Rebecca Marder débute au cinéma à l’âge de cinq ans dans Ceci est mon corps de Rodolphe Marconi (Quinzaine des Réalisateurs 2001). On la revoit dans Demandez la permission aux enfants (2006) d’Éric Civanayan puis, adolescente, dans La rafle (2009) de Roselyne Bosch. Dans les années 2010, elle se partage entre le théâtre, le cinéma et la télévision, où elle interprète notamment le rôle-titre du téléfilm Emma (2011) d’Alain Tasma.
Au cinéma, elle a le premier rôle du court métrage Garçonne (2014) de Nicolas Sarkissian. Entrée au Conservatoire puis à l’école du Théâtre National de Strasbourg, elle intègre ensuite la Comédie-Française dont elle devient pensionnaire en 2015. Elle y incarne entre autres rôles Thea dans L’ éveil du printemps de Frank Wedekind, mis en scène par Clément Hervieu-Léger (2017). Rebecca Marder n’en déserte pas pour autant les studios de télévision et cinéma.
On la retrouve dans la mini-série Fiertés (2018) de Philippe Faucon, ou en fille d’Isabelle Huppert dans La daronne (2020) de Jean-Paul Salomé, au grand écran. La même année, elle est du casting de Seize printemps, le premier long métrage de Suzanne Lindon, qui sortira un an plus tard. En 2021, Rebecca Marder incarne Simone Veil jeune dans Simone, le voyage du siècle (2021) d’Olivier Dahan, et une étudiante dans Tromperie d’Arnaud Desplechin.

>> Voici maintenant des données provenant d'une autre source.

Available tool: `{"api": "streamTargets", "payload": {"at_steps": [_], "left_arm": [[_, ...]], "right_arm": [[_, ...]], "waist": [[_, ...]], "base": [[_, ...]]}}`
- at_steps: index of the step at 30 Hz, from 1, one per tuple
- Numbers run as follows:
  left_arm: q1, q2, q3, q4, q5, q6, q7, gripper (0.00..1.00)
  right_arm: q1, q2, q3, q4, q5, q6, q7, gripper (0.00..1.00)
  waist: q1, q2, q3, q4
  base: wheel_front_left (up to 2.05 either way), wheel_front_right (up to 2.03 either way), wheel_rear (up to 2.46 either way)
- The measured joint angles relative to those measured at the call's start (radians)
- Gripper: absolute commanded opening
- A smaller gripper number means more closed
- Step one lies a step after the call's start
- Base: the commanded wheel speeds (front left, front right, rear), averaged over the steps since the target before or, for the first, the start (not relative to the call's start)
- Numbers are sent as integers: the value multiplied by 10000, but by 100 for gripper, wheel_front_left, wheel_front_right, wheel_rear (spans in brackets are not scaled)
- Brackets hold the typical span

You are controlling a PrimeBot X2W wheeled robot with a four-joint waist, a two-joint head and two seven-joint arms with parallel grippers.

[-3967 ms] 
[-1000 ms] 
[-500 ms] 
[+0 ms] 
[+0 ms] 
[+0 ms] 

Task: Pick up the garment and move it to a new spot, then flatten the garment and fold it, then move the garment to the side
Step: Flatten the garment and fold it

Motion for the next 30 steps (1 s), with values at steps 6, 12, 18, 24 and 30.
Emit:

Elle obtient son meilleur rôle dans Une jeune fille qui va bien, le premier long métrage en tant que réalisatrice de Sandrine Kiberlain. Elle y interprète une jeune apprentie comédienne juive sous l’Occupation. Le film est présenté en séance spéciale à la Semaine de la Critique 2021, avant d’être programmé en salle en 2022. Rebecca Marder a également collaboré avec Cédric Klapisch et Rithy Panh.